Dopo una fase di consultazione durata mesi, L’Organizzazione Mondiale della Sanità ha infine classificato la dipendenza da videogiochi tra le malattie ufficialmente riconosciute. Annunciata durante la settantaduesima Assemblea Mondiale della Sanità, la decisione, benché preannunciata da tempo, farà indubbiamente discutere. L’organizzazione definisce la dipendenza da videogiochi facendo distinzioni pressoché irrilevanti tra esperienze online e offline, e focalizzandosi principalmente su tre principali manifestazioni del disturbo:
- Una scarsa capacità di controllare la propria attività di gioco, in particolare per ciò che riguarda la frequenza, l’intensità, la durata, la capacità di interruzione, e il contesto.
- Un’importanza sproporzionata data ai videogiochi, fino al punto di trasformarli in una priorità rispetto ad altri interessi della vita e alle attività quotidiane.
- La persistenza nell’attività di gioco anche a seguito della comparsa di conseguenze negative, che devono essere di una gravità tale da compromettere la stabilità emotiva, i rapporti familiari, sociali, o lavorativi.
Le associazioni di categoria, tuttavia, si sono sempre ritenute contrarie alla classificazione di una patologia come la dipendenza da videogiochi, fin da quando l’OMS presentò le prime bozze nel 2017. UKIE, per esempio, contesta la mancanza di un valido supporto scientifico e accademico che riconosca l’esistenza di un simile disagio e mette in guardia dalle ripercussioni negative che il settore potrebbe soffrire da un punto di vista normativo.

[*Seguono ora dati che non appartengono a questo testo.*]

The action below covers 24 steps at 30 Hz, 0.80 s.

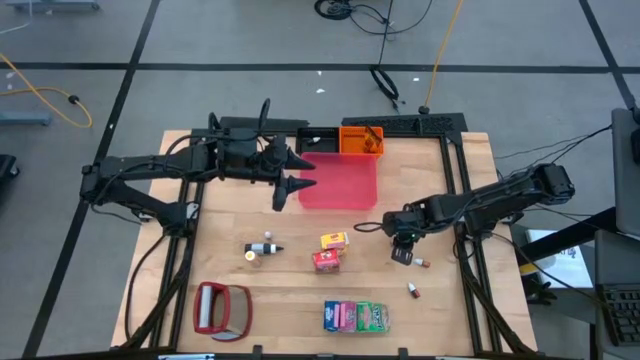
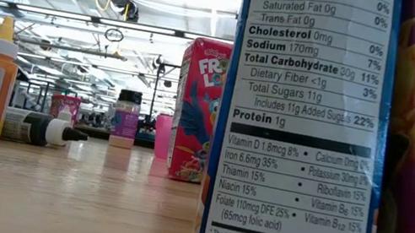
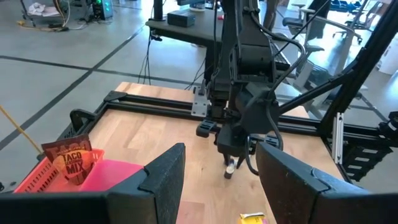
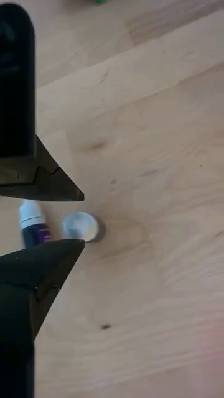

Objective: Pick & Place Kitchen Items
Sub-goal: Put the small brown food coloring bottle into the black bin

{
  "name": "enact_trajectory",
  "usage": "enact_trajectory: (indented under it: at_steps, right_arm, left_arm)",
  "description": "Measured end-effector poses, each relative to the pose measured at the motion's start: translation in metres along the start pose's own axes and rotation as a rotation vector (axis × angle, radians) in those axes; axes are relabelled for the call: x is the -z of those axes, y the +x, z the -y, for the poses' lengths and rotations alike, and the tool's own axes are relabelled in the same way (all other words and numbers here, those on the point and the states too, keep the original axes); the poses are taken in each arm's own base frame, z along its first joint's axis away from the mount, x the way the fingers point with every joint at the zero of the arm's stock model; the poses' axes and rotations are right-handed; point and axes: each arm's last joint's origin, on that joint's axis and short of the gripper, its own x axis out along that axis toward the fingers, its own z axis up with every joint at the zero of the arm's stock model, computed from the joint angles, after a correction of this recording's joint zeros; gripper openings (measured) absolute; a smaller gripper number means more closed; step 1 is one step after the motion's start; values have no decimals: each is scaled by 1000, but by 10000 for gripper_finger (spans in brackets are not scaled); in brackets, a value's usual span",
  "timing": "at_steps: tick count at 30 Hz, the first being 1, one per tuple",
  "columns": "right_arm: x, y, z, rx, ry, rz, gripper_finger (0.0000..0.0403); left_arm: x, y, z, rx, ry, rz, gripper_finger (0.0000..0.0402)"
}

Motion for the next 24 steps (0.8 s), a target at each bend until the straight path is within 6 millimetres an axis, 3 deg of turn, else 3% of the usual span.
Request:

Microsoft invece ha manifestato un atteggiamento decisamente differente sulla questione, richiamando l’industria dei videogiochi a una presa di coscienza e di responsabilità per promuovere nuove forme di controllo sulle attività dei videogiocatori, in particolare per quanto riguarda online e loot box. In un’intervista a The Telegraph il capo delle operazioni di Xbox, Dave McCarthy ha dichiarato: “Il nostro settore deve riconoscere che non è facile per i genitori gestire ciò che riguarda il digitale e l’online”, aggiungendo che “Ci sono molte considerazioni che dovremmo fare, per esempio su quanto tempo sia appropriato passare davanti a uno schermo, oppure la questione della sicurezza online e altre cose del genere.”
“Dovremmo far evolvere quello che offriamo e riconoscere che possiamo fare di più. Probabilmente in passato abbiamo taciuto più di quanto avremmo dovuto. Parte di questo sta nel riconoscere che ci sono delle sfide in corso, e che ci sentiamo addosso la grande responsabilità di dover creare un ambiente sano.” Al di là di quello che si pensa della questione, il proposito di fornire più strumenti per tutelare in particolare i minori dall’uso eccessivo dei videogiochi è sicuramente un’idea condivisibile.